● **WHAT YOU SHOULD DO**:
Which lines mention "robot"? Show each one from the listing.
○ ○ ○ ○
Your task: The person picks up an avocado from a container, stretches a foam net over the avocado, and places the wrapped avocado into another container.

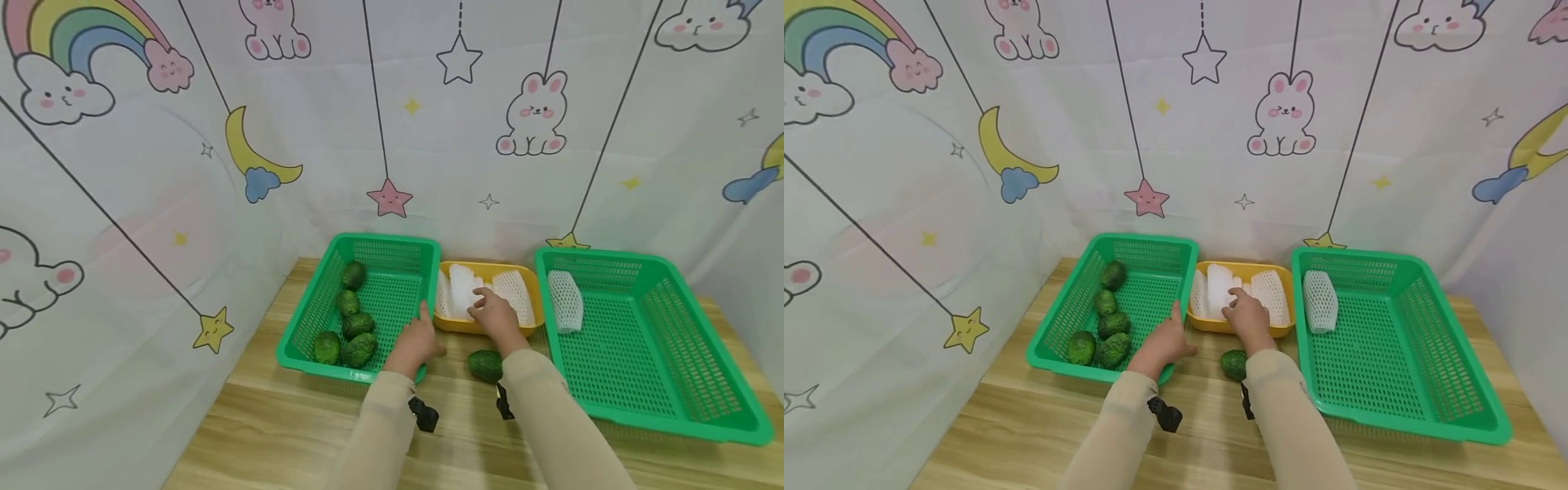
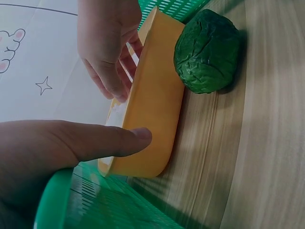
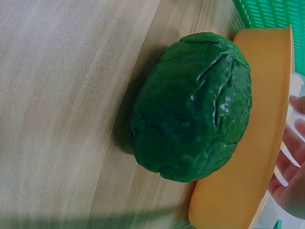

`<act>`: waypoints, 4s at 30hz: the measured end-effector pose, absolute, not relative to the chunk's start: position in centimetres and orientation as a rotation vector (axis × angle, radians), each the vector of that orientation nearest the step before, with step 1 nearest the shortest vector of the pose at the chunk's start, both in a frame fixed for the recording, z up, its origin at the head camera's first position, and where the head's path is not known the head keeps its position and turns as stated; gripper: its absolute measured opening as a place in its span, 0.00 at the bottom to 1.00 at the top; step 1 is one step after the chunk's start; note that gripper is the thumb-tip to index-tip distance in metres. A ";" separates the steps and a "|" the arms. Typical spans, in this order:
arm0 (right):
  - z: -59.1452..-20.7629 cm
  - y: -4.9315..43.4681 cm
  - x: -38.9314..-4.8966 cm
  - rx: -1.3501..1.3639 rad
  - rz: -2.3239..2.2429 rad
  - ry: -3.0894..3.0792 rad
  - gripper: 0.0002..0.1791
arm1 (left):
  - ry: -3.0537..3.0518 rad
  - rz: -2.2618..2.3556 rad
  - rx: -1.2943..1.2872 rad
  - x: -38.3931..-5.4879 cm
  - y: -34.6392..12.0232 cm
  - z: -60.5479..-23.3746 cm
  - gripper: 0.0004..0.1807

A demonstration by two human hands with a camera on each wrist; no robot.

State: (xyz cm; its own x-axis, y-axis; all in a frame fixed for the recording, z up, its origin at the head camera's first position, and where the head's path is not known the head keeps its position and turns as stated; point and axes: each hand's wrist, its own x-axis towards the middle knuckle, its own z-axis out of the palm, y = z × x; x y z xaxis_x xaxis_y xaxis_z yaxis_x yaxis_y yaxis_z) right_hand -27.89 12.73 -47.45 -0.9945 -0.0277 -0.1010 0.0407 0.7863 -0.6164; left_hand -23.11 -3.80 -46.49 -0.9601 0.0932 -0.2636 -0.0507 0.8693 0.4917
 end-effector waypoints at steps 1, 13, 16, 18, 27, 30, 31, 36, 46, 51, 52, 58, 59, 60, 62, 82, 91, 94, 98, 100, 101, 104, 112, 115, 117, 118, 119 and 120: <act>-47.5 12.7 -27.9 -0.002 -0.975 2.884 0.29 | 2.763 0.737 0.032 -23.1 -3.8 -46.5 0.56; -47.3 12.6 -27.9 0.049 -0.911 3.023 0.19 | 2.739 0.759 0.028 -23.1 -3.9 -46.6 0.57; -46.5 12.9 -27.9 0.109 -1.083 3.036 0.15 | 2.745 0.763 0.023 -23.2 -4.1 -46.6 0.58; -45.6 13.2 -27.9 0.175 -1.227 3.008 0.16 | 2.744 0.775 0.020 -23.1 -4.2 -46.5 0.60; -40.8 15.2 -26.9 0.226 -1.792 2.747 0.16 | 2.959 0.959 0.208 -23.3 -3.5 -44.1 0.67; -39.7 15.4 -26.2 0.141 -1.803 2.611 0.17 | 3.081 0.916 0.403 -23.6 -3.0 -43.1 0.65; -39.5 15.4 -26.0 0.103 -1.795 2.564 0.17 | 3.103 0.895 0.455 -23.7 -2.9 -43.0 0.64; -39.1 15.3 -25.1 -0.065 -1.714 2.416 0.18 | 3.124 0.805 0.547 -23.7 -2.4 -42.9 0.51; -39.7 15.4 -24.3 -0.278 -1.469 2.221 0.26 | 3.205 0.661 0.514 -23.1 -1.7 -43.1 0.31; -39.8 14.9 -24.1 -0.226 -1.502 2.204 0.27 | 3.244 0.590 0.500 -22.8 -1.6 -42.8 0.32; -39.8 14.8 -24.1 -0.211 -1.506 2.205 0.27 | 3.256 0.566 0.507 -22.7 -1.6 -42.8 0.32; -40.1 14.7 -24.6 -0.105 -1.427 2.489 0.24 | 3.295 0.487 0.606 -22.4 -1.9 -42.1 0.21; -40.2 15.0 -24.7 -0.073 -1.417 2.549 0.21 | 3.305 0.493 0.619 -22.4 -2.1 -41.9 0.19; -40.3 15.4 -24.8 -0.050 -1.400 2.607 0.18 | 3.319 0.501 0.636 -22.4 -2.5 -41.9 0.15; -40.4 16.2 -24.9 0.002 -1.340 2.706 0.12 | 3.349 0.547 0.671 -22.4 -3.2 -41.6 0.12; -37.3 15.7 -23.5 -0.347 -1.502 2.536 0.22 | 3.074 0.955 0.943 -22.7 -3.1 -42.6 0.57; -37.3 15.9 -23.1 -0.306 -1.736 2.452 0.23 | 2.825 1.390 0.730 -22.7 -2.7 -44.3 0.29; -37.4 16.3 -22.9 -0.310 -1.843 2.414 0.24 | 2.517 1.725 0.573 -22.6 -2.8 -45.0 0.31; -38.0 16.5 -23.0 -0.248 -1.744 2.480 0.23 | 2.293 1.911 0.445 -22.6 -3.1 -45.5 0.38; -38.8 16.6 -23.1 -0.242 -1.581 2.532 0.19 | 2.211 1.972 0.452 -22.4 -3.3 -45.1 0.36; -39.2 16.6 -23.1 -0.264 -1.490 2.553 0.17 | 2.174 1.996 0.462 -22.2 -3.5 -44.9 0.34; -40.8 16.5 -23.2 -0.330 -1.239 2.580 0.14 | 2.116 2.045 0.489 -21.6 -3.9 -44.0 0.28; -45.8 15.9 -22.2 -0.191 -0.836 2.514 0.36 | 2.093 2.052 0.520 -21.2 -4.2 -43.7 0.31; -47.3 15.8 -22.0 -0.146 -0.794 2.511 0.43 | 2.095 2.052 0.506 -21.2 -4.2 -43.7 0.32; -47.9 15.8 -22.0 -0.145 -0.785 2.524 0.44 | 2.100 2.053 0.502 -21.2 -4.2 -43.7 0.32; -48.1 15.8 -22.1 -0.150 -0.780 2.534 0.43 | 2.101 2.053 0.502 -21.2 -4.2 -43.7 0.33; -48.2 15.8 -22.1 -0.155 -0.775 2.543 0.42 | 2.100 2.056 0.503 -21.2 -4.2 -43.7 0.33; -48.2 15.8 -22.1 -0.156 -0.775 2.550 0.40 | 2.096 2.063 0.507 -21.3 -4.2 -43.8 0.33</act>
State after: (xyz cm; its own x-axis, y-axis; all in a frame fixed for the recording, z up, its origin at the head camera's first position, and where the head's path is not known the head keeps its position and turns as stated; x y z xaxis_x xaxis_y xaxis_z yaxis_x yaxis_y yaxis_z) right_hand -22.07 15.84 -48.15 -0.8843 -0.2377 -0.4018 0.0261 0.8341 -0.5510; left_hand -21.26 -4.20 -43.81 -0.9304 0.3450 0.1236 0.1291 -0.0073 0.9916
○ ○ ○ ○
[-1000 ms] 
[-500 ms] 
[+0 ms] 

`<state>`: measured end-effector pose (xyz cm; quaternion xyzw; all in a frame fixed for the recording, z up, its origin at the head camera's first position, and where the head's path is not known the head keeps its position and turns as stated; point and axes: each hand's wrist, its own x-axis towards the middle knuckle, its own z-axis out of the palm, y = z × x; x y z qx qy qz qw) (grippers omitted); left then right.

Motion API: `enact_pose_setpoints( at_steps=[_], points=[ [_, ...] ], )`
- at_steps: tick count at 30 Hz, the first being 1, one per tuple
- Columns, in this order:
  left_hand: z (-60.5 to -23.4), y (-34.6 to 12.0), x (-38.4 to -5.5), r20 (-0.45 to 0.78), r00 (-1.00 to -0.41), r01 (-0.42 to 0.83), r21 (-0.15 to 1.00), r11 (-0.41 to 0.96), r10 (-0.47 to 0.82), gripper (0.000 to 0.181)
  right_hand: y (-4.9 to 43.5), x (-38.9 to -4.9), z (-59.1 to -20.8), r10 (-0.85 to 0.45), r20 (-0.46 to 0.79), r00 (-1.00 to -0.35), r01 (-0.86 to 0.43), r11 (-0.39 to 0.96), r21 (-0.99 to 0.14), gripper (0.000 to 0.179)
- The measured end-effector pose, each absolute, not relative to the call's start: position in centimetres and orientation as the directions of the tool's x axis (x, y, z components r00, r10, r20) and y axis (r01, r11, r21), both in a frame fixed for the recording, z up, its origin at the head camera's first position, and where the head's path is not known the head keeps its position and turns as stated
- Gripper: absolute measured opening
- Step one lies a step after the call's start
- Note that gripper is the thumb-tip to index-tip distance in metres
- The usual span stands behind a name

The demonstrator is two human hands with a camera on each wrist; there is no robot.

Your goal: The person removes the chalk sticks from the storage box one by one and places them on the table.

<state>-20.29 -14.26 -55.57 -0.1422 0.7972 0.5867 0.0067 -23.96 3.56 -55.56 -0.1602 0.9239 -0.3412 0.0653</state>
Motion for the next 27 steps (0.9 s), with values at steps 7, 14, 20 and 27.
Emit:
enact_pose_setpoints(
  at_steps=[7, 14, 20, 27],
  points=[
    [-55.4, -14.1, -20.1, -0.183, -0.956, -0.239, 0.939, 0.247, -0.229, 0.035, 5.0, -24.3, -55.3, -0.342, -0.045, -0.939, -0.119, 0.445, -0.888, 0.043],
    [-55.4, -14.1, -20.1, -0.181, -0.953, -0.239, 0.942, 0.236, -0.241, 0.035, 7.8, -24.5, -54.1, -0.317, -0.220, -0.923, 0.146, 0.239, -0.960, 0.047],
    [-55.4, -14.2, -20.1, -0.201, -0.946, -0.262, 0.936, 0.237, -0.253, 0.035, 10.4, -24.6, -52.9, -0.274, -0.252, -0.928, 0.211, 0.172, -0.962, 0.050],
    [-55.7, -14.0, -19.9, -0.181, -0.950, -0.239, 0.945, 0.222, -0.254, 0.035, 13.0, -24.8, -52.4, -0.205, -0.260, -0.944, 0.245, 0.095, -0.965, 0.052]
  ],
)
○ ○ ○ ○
● **RESPONSE AREA**:
A demonstration by two human hands with a camera on each wrist; no robot.
The demonstrator is two human hands with a camera on each wrist; there is no robot.

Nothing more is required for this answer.